Brief: Wherever the word "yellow" appears in a line of the records, copy that line.

Source data:
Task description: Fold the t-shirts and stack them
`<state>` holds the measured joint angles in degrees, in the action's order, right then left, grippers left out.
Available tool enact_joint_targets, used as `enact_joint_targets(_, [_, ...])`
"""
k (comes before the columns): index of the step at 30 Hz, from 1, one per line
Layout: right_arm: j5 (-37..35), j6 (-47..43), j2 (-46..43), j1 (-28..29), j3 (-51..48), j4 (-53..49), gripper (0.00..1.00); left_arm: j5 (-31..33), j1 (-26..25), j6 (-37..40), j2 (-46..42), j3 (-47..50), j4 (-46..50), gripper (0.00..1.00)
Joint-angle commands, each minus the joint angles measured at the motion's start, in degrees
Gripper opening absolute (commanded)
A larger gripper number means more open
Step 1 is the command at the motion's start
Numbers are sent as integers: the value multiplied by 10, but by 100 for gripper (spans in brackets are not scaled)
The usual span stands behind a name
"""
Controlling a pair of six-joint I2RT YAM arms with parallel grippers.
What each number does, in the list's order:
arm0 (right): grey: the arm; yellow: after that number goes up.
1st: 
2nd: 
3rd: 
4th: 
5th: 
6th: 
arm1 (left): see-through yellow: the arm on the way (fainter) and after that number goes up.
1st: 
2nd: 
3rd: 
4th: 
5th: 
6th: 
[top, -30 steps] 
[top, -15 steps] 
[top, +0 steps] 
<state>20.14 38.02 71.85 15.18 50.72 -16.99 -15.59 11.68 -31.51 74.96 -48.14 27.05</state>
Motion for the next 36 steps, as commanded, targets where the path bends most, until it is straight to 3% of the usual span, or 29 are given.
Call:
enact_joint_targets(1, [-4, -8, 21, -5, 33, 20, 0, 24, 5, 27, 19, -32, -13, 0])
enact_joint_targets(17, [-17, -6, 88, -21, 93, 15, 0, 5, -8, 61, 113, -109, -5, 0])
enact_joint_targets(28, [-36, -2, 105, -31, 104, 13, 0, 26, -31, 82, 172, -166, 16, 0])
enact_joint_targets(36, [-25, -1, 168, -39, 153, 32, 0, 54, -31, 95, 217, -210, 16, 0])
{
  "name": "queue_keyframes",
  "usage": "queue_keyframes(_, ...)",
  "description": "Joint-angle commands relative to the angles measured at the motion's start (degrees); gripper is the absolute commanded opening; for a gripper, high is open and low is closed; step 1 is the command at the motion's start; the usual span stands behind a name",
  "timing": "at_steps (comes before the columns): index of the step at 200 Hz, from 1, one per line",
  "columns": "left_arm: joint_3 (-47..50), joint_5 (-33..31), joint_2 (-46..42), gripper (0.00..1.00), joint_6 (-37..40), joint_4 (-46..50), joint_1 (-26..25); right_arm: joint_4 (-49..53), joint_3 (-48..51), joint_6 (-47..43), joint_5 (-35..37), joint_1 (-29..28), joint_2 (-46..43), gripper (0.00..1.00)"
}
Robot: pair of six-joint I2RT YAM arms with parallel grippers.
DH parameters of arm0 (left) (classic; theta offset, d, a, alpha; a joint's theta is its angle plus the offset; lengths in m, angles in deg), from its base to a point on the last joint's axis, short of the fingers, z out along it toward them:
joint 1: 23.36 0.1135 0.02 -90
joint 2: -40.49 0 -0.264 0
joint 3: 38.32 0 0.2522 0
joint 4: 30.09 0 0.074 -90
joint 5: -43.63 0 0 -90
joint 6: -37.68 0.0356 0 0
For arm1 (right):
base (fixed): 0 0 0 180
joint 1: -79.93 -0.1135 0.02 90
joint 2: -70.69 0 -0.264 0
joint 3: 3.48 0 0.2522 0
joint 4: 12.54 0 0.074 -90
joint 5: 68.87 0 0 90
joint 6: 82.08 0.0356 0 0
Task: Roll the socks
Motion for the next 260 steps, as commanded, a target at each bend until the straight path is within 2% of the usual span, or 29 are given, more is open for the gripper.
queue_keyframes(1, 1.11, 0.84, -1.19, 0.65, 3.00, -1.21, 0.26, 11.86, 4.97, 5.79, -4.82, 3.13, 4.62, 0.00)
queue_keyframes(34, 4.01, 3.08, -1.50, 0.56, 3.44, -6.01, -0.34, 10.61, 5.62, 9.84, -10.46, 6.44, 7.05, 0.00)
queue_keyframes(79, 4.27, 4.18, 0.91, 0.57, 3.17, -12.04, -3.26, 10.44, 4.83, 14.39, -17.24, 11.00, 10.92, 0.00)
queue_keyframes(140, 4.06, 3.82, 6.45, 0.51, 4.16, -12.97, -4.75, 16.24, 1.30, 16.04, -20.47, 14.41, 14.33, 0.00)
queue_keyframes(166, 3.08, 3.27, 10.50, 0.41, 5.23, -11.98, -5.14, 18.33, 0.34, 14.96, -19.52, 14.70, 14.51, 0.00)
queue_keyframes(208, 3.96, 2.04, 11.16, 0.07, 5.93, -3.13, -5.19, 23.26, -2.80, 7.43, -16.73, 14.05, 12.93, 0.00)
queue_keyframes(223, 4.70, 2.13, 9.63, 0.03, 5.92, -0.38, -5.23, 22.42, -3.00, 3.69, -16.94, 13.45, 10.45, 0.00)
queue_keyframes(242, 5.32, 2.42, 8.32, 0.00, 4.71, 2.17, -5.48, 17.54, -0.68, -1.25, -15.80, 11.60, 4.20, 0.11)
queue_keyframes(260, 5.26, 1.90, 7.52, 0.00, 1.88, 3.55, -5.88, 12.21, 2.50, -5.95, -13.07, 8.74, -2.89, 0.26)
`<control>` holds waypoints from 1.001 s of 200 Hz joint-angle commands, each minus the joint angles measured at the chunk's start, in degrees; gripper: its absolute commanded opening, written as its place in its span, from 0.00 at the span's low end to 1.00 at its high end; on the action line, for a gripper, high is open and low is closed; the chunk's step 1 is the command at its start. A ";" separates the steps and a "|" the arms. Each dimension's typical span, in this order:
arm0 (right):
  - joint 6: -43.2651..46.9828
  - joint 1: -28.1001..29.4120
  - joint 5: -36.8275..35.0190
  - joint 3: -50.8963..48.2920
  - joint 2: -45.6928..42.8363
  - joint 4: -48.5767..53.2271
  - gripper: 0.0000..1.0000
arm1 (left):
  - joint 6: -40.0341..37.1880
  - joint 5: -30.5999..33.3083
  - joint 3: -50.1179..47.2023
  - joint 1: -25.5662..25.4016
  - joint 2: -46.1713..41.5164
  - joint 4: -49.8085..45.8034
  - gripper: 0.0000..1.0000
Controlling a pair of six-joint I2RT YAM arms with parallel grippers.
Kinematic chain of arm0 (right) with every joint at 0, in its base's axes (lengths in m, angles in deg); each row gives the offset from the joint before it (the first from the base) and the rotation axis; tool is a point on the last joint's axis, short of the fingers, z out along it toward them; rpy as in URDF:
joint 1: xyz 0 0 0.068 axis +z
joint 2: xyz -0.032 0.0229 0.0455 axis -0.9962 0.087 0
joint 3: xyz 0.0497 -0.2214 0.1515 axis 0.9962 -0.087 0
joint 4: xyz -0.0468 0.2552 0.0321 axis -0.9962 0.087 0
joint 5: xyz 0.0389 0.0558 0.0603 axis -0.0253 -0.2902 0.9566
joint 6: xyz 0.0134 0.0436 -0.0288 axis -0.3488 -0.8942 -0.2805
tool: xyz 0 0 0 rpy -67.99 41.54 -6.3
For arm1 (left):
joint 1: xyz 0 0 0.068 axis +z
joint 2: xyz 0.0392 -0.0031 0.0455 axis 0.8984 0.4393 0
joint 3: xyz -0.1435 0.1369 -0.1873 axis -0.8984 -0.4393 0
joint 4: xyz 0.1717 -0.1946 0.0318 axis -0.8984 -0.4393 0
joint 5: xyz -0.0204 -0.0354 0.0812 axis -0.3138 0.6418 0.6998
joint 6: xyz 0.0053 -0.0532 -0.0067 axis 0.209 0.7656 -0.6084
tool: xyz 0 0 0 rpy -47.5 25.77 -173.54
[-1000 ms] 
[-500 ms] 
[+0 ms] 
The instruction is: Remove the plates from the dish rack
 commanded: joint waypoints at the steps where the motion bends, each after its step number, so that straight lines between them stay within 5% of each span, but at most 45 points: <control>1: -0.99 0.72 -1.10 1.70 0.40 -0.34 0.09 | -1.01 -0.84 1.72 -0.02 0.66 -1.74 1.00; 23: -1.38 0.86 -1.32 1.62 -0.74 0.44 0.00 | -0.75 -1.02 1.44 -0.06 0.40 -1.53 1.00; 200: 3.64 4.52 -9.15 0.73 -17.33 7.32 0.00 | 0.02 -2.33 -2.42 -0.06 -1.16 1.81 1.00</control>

Exercise result:
arm0 (right): grey: the arm; yellow: after that number goes up.
arm1 (left): see-through yellow: the arm on the way (fainter) and after that number goes up.

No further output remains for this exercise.